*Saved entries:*
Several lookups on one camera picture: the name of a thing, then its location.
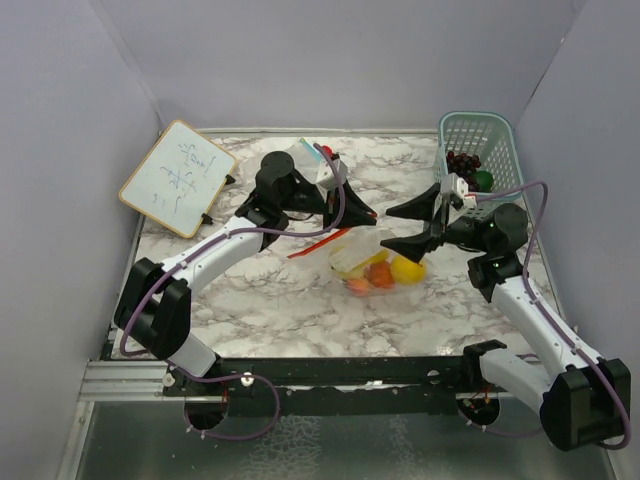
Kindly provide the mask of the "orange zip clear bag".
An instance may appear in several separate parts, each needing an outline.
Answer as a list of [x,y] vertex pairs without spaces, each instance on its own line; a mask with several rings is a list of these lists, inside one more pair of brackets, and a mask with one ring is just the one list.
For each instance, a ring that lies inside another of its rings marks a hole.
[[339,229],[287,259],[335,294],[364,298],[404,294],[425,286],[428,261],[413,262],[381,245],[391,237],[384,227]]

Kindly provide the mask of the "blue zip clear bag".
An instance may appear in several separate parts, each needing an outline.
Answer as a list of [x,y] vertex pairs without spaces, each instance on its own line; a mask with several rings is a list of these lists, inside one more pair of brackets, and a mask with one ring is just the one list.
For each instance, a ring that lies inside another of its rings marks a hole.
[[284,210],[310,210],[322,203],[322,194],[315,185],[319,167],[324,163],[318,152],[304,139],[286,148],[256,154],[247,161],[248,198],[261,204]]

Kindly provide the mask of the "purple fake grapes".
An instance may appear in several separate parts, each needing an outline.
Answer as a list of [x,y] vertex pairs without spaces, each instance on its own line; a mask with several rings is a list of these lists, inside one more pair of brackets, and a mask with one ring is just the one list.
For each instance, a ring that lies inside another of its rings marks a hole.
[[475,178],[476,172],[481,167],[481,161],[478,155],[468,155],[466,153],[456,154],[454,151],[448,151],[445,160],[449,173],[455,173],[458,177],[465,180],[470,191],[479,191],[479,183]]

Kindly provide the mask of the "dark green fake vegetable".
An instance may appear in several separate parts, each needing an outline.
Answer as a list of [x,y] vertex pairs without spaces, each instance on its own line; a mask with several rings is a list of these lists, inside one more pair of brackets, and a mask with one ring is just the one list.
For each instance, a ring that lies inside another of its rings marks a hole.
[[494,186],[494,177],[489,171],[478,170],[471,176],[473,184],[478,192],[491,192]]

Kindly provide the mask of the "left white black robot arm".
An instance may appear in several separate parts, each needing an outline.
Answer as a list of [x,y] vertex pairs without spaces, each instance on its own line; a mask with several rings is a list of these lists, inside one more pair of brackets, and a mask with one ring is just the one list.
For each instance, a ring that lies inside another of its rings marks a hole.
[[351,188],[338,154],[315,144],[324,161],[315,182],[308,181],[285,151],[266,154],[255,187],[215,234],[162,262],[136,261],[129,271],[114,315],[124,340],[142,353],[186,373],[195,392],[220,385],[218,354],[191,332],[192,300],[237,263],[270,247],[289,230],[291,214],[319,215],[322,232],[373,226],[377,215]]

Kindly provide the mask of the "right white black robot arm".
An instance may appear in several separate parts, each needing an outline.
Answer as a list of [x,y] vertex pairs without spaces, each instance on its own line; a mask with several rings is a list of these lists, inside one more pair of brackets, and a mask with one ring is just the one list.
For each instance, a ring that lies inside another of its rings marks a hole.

* * *

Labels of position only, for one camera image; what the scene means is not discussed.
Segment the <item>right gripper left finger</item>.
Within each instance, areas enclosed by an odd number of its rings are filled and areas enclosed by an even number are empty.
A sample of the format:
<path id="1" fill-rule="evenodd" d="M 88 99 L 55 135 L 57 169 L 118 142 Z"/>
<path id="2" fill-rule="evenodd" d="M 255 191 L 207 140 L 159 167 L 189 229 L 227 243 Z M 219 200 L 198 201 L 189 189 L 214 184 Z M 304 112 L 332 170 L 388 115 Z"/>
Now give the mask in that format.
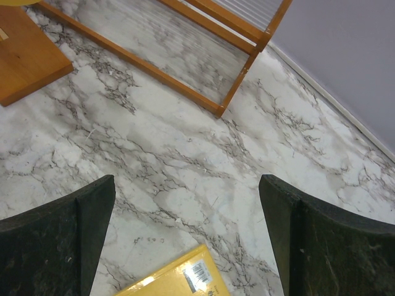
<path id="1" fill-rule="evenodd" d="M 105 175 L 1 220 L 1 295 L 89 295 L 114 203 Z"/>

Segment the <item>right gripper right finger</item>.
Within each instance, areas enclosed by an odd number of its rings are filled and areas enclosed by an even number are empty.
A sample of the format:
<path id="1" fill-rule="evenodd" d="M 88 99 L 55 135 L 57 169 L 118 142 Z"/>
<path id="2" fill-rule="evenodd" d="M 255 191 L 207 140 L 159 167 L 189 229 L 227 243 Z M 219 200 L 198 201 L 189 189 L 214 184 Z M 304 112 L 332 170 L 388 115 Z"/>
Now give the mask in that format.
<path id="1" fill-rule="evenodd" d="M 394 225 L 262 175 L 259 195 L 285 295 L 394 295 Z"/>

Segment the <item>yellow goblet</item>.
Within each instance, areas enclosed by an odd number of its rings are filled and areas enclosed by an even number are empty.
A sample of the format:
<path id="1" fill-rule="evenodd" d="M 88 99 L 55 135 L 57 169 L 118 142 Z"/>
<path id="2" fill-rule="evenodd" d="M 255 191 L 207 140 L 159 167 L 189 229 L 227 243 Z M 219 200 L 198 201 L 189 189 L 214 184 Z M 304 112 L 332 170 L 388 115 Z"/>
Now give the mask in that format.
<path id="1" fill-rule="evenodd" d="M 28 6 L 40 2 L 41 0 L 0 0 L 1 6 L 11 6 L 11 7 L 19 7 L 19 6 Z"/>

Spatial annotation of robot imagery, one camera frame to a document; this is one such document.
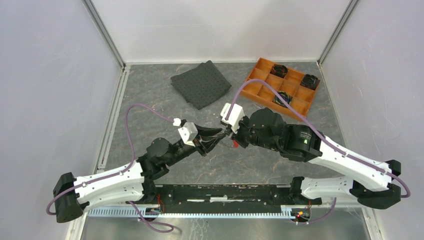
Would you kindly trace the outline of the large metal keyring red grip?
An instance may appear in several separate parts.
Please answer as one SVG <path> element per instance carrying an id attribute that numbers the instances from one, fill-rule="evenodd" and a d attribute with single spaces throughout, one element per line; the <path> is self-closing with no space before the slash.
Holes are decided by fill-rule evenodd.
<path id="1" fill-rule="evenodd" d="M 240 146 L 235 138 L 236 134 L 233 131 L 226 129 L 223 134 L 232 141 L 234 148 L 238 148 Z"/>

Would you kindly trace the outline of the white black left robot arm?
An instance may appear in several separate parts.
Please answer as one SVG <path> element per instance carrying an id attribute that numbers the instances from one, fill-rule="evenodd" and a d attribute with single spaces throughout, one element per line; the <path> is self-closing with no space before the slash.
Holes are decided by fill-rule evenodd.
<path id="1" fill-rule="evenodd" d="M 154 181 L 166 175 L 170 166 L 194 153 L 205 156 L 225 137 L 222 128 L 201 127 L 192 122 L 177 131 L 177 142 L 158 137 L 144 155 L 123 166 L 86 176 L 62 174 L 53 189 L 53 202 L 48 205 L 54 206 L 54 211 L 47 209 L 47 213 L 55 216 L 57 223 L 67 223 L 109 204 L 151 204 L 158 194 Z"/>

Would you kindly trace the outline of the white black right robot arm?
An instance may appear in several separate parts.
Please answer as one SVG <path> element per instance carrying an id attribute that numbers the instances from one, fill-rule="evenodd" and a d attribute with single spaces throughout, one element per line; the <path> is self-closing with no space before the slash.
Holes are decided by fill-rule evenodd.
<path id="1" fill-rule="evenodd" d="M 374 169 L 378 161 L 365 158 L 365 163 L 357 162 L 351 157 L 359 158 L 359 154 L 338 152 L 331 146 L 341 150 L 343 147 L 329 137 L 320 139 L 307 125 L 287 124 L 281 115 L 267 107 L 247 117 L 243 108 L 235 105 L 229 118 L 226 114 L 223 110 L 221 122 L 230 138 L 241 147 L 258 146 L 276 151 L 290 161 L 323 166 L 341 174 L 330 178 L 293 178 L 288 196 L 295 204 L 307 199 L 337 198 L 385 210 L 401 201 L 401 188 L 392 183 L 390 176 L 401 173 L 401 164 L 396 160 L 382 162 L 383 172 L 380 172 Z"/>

--

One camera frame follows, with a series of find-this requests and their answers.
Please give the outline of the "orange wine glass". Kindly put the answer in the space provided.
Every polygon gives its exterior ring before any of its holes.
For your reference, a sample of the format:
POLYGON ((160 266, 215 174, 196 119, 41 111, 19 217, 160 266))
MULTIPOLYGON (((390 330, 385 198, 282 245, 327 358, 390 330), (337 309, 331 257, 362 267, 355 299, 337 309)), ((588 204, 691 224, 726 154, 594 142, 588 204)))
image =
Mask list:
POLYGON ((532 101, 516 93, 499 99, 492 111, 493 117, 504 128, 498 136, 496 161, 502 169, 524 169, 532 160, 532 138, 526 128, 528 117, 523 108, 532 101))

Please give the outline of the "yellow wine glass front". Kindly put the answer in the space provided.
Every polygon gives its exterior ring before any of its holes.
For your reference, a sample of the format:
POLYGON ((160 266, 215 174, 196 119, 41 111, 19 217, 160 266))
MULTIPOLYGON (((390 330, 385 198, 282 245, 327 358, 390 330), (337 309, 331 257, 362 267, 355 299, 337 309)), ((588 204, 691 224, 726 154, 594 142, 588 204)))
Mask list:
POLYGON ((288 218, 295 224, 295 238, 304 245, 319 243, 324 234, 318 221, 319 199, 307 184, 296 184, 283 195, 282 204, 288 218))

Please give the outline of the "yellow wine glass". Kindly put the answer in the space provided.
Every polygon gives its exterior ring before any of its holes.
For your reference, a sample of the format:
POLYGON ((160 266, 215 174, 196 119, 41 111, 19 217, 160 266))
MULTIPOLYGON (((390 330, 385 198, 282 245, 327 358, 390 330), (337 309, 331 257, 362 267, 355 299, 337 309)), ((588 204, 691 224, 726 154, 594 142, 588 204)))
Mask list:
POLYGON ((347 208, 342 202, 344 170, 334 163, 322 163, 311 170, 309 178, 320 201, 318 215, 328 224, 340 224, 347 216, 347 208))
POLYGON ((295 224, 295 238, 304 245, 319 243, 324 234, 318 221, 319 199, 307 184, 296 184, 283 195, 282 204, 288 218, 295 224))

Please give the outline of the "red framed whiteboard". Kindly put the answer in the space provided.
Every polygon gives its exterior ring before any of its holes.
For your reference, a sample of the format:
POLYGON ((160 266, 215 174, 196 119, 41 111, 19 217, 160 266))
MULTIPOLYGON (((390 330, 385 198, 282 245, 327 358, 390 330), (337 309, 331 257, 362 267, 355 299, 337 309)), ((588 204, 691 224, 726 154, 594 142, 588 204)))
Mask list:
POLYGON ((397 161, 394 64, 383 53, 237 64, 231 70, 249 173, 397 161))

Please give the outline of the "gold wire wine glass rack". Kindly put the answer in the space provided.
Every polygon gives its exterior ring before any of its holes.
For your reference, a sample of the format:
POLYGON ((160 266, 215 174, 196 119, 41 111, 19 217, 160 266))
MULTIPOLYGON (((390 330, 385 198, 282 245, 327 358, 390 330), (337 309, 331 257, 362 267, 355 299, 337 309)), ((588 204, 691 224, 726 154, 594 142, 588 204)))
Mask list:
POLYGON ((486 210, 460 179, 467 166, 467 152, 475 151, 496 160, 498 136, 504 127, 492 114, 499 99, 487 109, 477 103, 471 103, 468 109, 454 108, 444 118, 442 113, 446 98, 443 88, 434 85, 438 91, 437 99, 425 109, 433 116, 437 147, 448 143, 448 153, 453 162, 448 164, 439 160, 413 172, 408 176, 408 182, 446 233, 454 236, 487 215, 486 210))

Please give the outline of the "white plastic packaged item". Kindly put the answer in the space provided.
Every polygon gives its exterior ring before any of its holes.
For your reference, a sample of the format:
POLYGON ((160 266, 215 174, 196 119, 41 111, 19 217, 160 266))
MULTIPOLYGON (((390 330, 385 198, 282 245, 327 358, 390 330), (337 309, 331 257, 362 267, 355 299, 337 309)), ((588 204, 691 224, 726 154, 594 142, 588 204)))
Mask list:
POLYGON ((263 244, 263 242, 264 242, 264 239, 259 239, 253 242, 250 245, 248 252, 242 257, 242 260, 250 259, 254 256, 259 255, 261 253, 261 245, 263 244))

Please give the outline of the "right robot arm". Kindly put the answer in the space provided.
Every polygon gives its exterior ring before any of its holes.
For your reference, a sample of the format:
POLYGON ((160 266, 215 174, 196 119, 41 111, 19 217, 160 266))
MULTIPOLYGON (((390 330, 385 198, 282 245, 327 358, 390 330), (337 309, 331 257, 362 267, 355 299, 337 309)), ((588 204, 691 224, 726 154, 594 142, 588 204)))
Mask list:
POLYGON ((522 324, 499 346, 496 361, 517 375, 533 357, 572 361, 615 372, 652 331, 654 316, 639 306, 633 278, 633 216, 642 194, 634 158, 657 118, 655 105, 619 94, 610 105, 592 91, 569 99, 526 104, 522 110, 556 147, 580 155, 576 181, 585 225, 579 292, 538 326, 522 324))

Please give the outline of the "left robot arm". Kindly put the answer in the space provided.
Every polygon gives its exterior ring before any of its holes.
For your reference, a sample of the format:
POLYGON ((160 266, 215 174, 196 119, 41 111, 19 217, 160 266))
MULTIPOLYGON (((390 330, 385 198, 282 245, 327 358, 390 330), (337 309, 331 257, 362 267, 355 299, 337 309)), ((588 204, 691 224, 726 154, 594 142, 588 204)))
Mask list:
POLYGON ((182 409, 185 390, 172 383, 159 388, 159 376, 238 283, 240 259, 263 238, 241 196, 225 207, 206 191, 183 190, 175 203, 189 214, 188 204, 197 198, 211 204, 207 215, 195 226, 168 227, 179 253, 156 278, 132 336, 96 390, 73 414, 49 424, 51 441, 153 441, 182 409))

*Your goal:*
Filter the entries above down to the lines containing the word "finger".

*Answer to the problem:*
Segment the <item>right gripper left finger</item>.
Segment the <item>right gripper right finger</item>.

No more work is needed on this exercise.